By Kayla Rae Whitaker

Silver Girl has haunted me since I read it in the first days of 2018. I say read, but a more appropriate term, perhaps, is consumed. On the surface, it is a story of friendship between women: the book’s narrator and her best friend, Jess, attend a privileged university in 1980s Chicago, while the exploits of the Tylenol Killer spark a national panic. The setting elements alone were an immediate draw. This relationship narrative, however, is more fraught than the usual, dealing in issues of class, power dynamics, and control, and the devastating effects of all three. It details, in specific and intimate language, the experience of women attempting to locate identity and agency in a capitalist culture: in a life in which everything has a price tag, what am I worth? 

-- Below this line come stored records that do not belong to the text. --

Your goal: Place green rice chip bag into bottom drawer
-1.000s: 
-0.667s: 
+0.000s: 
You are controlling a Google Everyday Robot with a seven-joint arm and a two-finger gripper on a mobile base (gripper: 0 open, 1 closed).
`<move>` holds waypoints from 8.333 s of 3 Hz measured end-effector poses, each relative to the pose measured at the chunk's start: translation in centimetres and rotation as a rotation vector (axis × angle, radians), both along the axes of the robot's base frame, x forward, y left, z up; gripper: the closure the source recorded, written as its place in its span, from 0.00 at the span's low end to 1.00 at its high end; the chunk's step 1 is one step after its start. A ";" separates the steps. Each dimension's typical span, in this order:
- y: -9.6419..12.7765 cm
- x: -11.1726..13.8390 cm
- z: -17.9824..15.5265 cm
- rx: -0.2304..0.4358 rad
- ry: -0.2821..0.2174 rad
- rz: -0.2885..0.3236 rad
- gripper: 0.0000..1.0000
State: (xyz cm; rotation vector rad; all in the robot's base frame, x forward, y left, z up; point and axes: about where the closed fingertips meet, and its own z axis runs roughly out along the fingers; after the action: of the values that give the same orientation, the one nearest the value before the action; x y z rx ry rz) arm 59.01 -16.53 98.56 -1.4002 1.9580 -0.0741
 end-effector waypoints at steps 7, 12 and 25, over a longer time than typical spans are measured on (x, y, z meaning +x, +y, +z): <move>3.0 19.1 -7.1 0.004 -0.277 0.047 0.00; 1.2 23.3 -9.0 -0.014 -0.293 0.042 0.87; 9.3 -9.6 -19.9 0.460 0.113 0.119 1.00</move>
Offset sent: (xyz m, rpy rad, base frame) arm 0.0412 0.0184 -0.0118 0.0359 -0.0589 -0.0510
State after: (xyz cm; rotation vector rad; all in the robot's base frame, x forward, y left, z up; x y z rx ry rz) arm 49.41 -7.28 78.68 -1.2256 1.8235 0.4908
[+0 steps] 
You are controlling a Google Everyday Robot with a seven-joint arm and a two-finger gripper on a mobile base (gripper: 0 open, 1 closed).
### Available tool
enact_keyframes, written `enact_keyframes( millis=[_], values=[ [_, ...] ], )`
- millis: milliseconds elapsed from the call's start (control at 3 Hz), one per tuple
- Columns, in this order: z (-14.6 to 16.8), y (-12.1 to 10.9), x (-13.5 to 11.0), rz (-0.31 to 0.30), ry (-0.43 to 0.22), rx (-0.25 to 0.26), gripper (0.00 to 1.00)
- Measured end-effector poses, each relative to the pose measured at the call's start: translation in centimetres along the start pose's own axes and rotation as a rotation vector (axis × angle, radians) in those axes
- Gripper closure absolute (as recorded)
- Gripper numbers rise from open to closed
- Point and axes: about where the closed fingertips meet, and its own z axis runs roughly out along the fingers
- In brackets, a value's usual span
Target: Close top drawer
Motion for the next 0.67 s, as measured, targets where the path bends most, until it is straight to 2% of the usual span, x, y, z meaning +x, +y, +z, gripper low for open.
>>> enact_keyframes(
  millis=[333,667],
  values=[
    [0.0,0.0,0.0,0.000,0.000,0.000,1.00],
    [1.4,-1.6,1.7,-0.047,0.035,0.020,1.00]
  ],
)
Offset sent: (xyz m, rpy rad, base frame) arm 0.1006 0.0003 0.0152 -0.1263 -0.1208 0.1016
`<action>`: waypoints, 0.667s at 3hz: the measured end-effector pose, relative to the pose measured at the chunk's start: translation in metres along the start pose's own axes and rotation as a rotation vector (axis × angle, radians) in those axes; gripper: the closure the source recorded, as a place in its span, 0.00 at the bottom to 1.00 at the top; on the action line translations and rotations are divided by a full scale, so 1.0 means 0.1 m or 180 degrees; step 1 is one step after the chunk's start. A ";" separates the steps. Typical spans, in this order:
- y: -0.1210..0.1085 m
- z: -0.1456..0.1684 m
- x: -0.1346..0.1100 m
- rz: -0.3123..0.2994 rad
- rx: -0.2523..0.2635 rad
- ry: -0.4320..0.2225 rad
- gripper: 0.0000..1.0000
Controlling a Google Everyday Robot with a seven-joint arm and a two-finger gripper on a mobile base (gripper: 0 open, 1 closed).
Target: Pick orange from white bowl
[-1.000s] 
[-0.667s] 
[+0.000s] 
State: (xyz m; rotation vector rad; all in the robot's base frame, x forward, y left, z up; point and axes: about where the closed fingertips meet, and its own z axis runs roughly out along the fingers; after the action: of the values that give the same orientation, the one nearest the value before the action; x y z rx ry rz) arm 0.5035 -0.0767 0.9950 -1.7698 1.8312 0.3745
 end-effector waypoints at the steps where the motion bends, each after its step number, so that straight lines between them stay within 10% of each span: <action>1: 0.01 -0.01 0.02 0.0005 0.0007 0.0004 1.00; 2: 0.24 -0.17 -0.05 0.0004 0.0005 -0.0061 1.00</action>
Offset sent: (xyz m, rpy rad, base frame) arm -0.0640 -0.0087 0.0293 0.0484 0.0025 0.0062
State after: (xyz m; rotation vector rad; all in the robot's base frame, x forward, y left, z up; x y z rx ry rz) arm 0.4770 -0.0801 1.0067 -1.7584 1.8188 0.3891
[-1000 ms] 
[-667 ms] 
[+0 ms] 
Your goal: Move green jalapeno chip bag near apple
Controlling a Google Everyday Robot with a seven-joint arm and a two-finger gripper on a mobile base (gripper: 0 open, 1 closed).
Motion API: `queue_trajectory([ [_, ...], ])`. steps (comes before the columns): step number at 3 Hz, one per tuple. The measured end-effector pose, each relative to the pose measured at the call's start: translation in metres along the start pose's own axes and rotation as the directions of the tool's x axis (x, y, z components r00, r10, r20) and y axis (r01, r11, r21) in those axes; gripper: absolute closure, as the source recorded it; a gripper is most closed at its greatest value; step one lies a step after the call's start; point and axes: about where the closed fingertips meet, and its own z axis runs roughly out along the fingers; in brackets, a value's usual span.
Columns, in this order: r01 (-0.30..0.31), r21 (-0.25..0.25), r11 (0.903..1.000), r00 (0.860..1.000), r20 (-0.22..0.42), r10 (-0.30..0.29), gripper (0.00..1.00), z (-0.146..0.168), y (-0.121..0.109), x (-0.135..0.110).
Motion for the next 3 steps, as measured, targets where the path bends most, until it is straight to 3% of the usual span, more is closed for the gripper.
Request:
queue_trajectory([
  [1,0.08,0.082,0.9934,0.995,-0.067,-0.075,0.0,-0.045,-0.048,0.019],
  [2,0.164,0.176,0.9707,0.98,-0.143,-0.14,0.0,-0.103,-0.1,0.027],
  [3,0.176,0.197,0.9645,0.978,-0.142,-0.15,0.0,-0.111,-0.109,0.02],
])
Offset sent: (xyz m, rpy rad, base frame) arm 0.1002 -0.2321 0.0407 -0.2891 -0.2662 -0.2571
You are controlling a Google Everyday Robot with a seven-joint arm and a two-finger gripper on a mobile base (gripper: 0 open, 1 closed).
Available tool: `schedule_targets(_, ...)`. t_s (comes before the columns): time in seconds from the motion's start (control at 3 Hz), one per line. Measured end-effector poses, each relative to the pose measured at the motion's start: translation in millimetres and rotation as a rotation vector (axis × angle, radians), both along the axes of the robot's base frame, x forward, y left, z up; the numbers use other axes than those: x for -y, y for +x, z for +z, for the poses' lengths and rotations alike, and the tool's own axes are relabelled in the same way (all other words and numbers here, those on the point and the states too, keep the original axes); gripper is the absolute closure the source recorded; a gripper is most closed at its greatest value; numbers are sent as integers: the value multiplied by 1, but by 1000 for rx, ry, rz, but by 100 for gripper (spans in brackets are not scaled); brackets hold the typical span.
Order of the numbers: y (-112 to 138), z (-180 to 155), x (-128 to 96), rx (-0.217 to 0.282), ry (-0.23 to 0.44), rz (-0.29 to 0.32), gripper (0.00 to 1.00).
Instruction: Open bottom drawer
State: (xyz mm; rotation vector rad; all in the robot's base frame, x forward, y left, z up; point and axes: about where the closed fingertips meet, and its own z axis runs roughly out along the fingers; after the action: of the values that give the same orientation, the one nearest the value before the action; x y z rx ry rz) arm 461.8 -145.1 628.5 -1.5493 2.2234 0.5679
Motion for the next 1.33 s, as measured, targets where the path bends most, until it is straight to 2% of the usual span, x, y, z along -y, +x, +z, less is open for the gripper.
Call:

I understood this story, and felt it deeply and intuitively. Like the best books, Silver Girl felt as if it had been written for me. And everything in my life stopped, that January afternoon, until I reached the story's end.

Silver Girl has remained with me after reading, so much so that I was compelled to interview its author, Leslie Pietrzyk, who very kindly provided insight into the making of this fantastic book.  

Kayla Rae Whitaker: Why leave the narrator of Silver Girl unnamed? Was the decision to move forward without a name a conscious decision, or something you realized you had done, and wanted to keep, after you’d begun drafting this story?

Leslie Pietrzyk: Yes to both options! I often don’t name a character right away because I need their name to feel exactly right. (I spend a fair amount of time researching names.) In this case, I was happily writing away, unbothered by the narrator’s lack of a name—especially since I was writing in first person where it’s easier to avoid a name—but then suddenly I was bothered. Time to research obsessively…but I couldn’t settle on a name, despite scouring the lists of popular baby names at the Social Security website. So I shifted my obsession to thinking about why a person might not choose to reveal her name, thinking about what kind of story it must be where an unnamed narrator makes sense. I kept writing as I pondered these issues, letting the narrator emerge, and I came to understand the power of not revealing one’s self and why this girl might choose to retain that power. (I also understood the writing risk inherent in this choice; in fact, there were suggestions along the way that she reveals her name in the end, but I knew that simply would never happen.)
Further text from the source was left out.